Credit facts, fiction for homebound spouses

If you don't bring home a paycheck, the Federal Reserve doesn't think you should get a credit card. Last year, the central bank clarified that credit card issuers must consider an individual's income, and not household income, in qualifying applicants under the Credit Card Accountability Responsibility and Disclosure, or CARD, Act of 2009.

The thinking was the requirement would keep college students from getting access to credit and digging themselves into debt before graduation. The unintended consequence was shutting out stay-at-home parents from obtaining a credit card on their own.

This caused a stink on blogs across the web, with charges of "inequality" and "patriarchy." Stay-at-home parents worried, rightly so, how the new rule would affect their ability to have credit in their name and to build a solid credit history for the future.

Among those concerns, though, many fallacies popped up about credit, debt and marriage. Here are four frequent fictions populating the blogosphere and the real story on the misconceptions.

'I can never get a credit card!'

Stay-at-home parents still can get a credit card if they apply jointly with their spouse for a card or if they're added as an authorized user on a spouse's existing account. What will be difficult is for the homebound parents to get cards on their own.

The Fed's ruling doesn't specify how much income is necessary to qualify for a credit card. It simply states that the issuer must confirm that the applicant has the ability to make payments, says John Ulzheimer, president of consumer education at SmartCredit.com.

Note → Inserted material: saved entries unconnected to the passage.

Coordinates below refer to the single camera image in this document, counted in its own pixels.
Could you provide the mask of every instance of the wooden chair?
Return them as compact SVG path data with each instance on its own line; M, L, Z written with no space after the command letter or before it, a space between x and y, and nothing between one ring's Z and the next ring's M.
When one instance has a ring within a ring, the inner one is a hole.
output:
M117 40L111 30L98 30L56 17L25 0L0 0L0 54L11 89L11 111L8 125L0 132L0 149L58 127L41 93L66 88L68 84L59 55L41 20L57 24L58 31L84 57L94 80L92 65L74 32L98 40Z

So, if you bring in a little money every year through a small home business or freelance consulting work, that may be enough to qualify you for a credit card. On the downside, the smaller income could restrict your credit line.

The Fed's rule isn't retroactive, so any credit cards you already have in your name won't be taken back.

"There's no CARD Act policeman running around closing credit card accounts," says Ulzheimer.

'I can't build credit!'

It's true that credit cards help to build credit but so do other loan obligations. Having plastic isn't crucial for your credit if you're a stay-at-home mom or dad.

Paying your mortgage, auto loan or student loans on time will lift your credit score if your name is on the loan, either individually or as a co-signer, says Anthony Sprauve, a spokesman for myFICO.com. You also build credit history by being a joint account holder or an authorized user, or AU, on credit cards, Sprauve says.

Both FICO and VantageScore use AU accounts in calculating credit scores, and major credit bureaus Experian, Equifax and TransUnion include those accounts in consumers' credit reports. But Experian only adds AU accounts if the payment history helps the authorized user, says Rod Griffin, public education director at Experian.

"We will remove an authorized user account from the authorized user's credit report if any negative history, such as late payments, is reported," he says.

TransUnion and Equifax include all payment history, negative or positive, on an authorized user's credit report.

'All our debt is shared.'

The rule that only your income qualifies you for a credit card may seem unfair if you and your spouse split the chores, share the household income and make financial decisions together. You also share any debt your household takes on, no matter who signs up for it, right? Not legally.

While you and your spouse may have agreed to assume debt together, that's not how the creditor sees it. The person who signs up for the credit card is responsible for the credit card debt.

The issuer can go after only you for payments. Your spouse won't be hassled for paying. (The same goes for any kind of debt you got before you and your spouse married, such as student loans.)

There's a big exception. Nine states -- Arizona, California, Idaho, Louisiana, Nevada, New Mexico, Texas, Washington and Wisconsin -- have community property laws. That means if your spouse signs up for a credit card or other loan and both of you benefit from that, you both share the debt obligation.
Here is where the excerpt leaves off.